▶ Task details
Print the data in full, exactly as it reads.

▶ Records from a data collection
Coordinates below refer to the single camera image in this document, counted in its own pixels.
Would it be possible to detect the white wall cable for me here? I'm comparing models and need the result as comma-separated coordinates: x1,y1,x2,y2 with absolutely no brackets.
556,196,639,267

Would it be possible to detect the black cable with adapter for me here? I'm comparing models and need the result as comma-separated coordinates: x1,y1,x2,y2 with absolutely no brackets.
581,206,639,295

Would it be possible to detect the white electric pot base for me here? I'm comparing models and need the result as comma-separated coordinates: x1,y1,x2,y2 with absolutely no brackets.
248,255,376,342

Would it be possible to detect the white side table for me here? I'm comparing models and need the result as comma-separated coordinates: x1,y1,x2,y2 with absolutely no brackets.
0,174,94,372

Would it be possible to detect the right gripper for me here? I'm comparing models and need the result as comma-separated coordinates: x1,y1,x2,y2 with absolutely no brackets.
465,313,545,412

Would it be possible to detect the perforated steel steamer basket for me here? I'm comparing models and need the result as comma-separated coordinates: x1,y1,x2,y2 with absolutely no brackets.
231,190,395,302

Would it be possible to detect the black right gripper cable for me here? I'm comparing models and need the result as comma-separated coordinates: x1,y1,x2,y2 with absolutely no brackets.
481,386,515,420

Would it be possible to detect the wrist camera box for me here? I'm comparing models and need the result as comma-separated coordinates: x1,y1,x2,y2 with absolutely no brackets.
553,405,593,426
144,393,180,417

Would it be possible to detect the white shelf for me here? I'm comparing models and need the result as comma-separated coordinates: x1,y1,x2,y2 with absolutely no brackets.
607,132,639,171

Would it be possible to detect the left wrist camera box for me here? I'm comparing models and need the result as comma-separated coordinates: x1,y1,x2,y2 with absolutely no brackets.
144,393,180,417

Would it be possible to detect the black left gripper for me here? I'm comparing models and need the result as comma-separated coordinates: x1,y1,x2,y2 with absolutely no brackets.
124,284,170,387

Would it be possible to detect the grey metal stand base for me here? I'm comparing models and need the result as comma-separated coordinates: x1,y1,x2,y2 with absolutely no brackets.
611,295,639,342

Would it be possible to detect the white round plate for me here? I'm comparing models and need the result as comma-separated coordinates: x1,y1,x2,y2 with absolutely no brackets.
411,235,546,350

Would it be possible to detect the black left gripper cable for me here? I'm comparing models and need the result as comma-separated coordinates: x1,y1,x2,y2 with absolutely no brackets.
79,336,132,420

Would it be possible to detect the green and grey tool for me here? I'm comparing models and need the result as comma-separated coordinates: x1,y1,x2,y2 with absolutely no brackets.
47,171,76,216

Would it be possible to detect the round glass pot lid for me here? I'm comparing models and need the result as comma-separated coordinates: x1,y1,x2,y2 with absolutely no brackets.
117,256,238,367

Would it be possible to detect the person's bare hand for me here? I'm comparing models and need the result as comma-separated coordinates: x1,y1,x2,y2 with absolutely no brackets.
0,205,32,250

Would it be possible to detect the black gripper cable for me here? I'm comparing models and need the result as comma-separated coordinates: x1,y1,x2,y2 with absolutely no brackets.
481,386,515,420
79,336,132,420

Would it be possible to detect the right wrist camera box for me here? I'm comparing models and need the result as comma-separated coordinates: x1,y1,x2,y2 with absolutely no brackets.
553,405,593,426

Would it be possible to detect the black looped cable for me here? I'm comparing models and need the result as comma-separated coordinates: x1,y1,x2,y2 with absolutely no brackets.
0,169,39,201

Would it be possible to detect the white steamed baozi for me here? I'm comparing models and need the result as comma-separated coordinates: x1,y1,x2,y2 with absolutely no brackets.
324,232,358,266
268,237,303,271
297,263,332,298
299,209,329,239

▶ Solution to this task
Coordinates below refer to the single camera image in this document, counted in its own pixels.
Would it be possible to detect the white wall cable for me here? I'm comparing models and need the result as comma-separated coordinates: x1,y1,x2,y2 with absolutely no brackets.
556,196,639,267

Would it be possible to detect the black cable with adapter for me here? I'm comparing models and need the result as comma-separated coordinates: x1,y1,x2,y2 with absolutely no brackets.
581,206,639,295

Would it be possible to detect the white electric pot base for me here? I'm comparing models and need the result as comma-separated coordinates: x1,y1,x2,y2 with absolutely no brackets.
248,255,376,342

Would it be possible to detect the white side table for me here? I'm comparing models and need the result as comma-separated coordinates: x1,y1,x2,y2 with absolutely no brackets.
0,174,94,372

Would it be possible to detect the right gripper for me here? I'm comparing models and need the result as comma-separated coordinates: x1,y1,x2,y2 with absolutely no brackets.
465,313,545,412

Would it be possible to detect the perforated steel steamer basket for me here? I'm comparing models and need the result as comma-separated coordinates: x1,y1,x2,y2 with absolutely no brackets.
231,190,395,302

Would it be possible to detect the black right gripper cable for me here? I'm comparing models and need the result as comma-separated coordinates: x1,y1,x2,y2 with absolutely no brackets.
481,386,515,420

Would it be possible to detect the wrist camera box for me here? I'm comparing models and need the result as comma-separated coordinates: x1,y1,x2,y2 with absolutely no brackets.
553,405,593,426
144,393,180,417

Would it be possible to detect the white shelf for me here? I'm comparing models and need the result as comma-separated coordinates: x1,y1,x2,y2 with absolutely no brackets.
607,132,639,171

Would it be possible to detect the left wrist camera box for me here? I'm comparing models and need the result as comma-separated coordinates: x1,y1,x2,y2 with absolutely no brackets.
144,393,180,417

Would it be possible to detect the black left gripper for me here? I'm comparing models and need the result as comma-separated coordinates: x1,y1,x2,y2 with absolutely no brackets.
124,284,170,387

Would it be possible to detect the grey metal stand base for me here? I'm comparing models and need the result as comma-separated coordinates: x1,y1,x2,y2 with absolutely no brackets.
611,295,639,342

Would it be possible to detect the white round plate for me here? I'm comparing models and need the result as comma-separated coordinates: x1,y1,x2,y2 with absolutely no brackets.
411,235,546,350

Would it be possible to detect the black left gripper cable for me here? I'm comparing models and need the result as comma-separated coordinates: x1,y1,x2,y2 with absolutely no brackets.
79,336,132,420

Would it be possible to detect the green and grey tool for me here? I'm comparing models and need the result as comma-separated coordinates: x1,y1,x2,y2 with absolutely no brackets.
47,171,76,216

Would it be possible to detect the round glass pot lid for me here? I'm comparing models and need the result as comma-separated coordinates: x1,y1,x2,y2 with absolutely no brackets.
117,256,238,367

Would it be possible to detect the person's bare hand for me here? I'm comparing models and need the result as comma-separated coordinates: x1,y1,x2,y2 with absolutely no brackets.
0,205,32,250

Would it be possible to detect the black gripper cable for me here? I'm comparing models and need the result as comma-separated coordinates: x1,y1,x2,y2 with absolutely no brackets.
481,386,515,420
79,336,132,420

Would it be possible to detect the right wrist camera box for me here? I'm comparing models and need the result as comma-separated coordinates: x1,y1,x2,y2 with absolutely no brackets.
553,405,593,426

Would it be possible to detect the black looped cable for me here? I'm comparing models and need the result as comma-separated coordinates: x1,y1,x2,y2 with absolutely no brackets.
0,169,39,201

Would it be possible to detect the white steamed baozi for me here? I'm comparing models and need the result as comma-separated coordinates: x1,y1,x2,y2 with absolutely no brackets.
324,232,358,266
268,237,303,271
297,263,332,298
299,209,329,239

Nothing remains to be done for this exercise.